Memang, kita akan sering menemukan pengalihbahasaan bahasa Malaysia terhadap kata asing secara harfiah, seperti “muat turun” (download) dan “muat naik” (upload). Sayangnya, meskipun kita menyebut “unduh”, sebutan itu jarang digunakan malah ditulis dan lisankan menjadi donload.

Sejatinya, kita mampu menghadirkan padanan bahasa asing dalam bahasa sendiri, tapi orang ramai lebih mengutamakan menggunakan bahasa asal. Pada banyak media, baik televisi maupun koran, kita akan sering mendengar kata presenter, sehingga khalayak terbiasa dengan penggunaan kata tersebut. Sementara itu, di layar kotak kaca, sang pembawa acara sering menanyakan password dalam acara kuis, alih-alih “sandi”. Padahal, di negara tetangga, Malaysia, Singapura  dan Brunei Darussalam, “kata laluan” sebagai padanan harfiah sering mendengar, sehingga pemirsa dengan mudah membayangkan password. Di sini, mungkin penelepon akan kebingunan ketika ditanya “sandi”. Karena ia mungkin membayangkan “sandi morse” yang di pelajari dalam kegiatan pramuka.

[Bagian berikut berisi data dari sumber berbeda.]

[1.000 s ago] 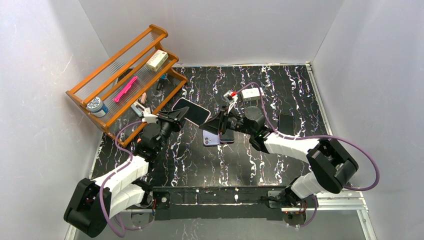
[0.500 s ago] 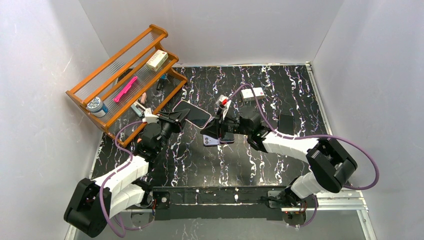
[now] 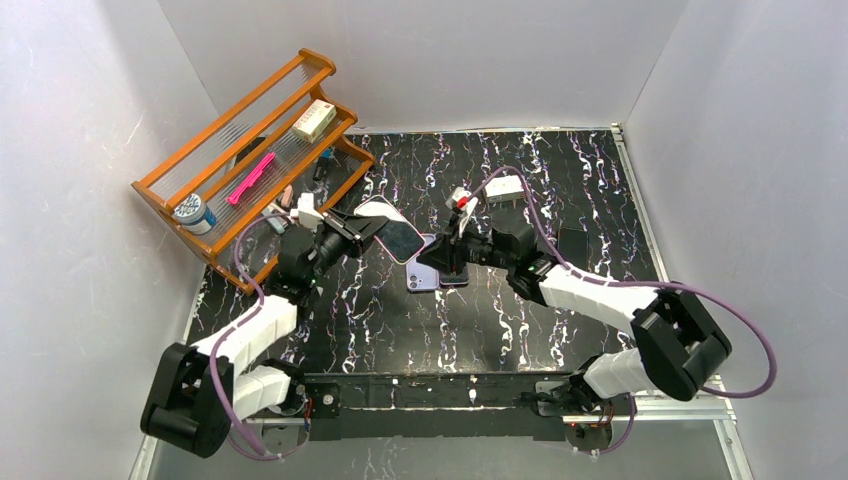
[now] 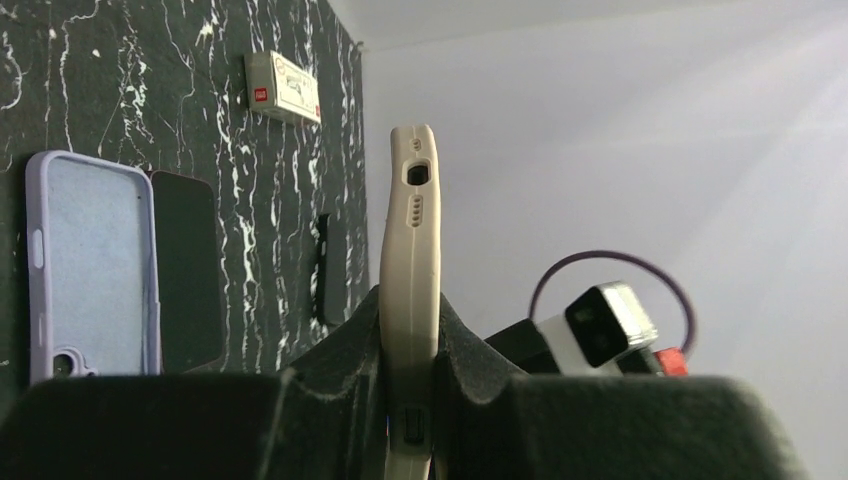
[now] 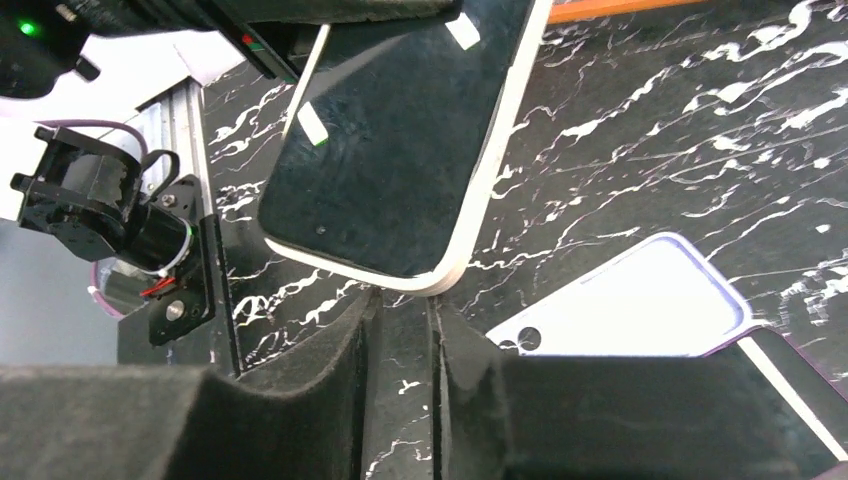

Jadi, kalau bahasa kita sejatinya bisa membayangkan alih bahasa, tugas semua pihak untuk menyebarkan dan menggunakannya dalam pelbagai kesempatan. Namun pelaku komedi tunggal yang di sebut comic tak mudah disebut “komikus” mengingat KBBI 1998 (terakhir) hanya menerangkan “orang yang ahli membuat komik cerita bergambar”.

Untuk itu, Badan Bahasa mempunyai tanggung jawab yang besar untuk melakukan terobosan-terobosan agar sebuah kata bisa digunakan dengan ringan tanpa merasa aneh mengungkapkannya. Bukan melukai amanat konstitusi bahwa bahasa baku itu perlu, tapi tertib berkata-kata itu perlu.

Akhirnya, dibandingkan dengan “jenakata”, “komedi tunggal” lebih mudah dipahami dan dibayangkan khalayak dan dijadikan kata sinonim agar kita bisa merawat khazanah sendiri. Namun ini tidak berarti menutup pintu bagi kata lain yang dianggap sebagai cerminan kekayaan bahasa Nusantara. Tak mudah mempopulerkan sebuah istilah tanpa ada usaha bersama dari semua pihak. Pada waktu yang sama, penggunaan kata serampangan, seperti launching, dalam banyak kesempatan, baik lisan maupun tulisan, telah menyebabkan matinya kata “peluncuran”. Padahal kata”peluncuran” di negeri jiran acap digunakan untuk menandai sebuah pergelaran acara. Lalu mengapa kita mesti risi menggunakan “komedi tunggal”? Bukankah istilah serupa, seperti “orgen tunggal” yang telah sering diungkapkan?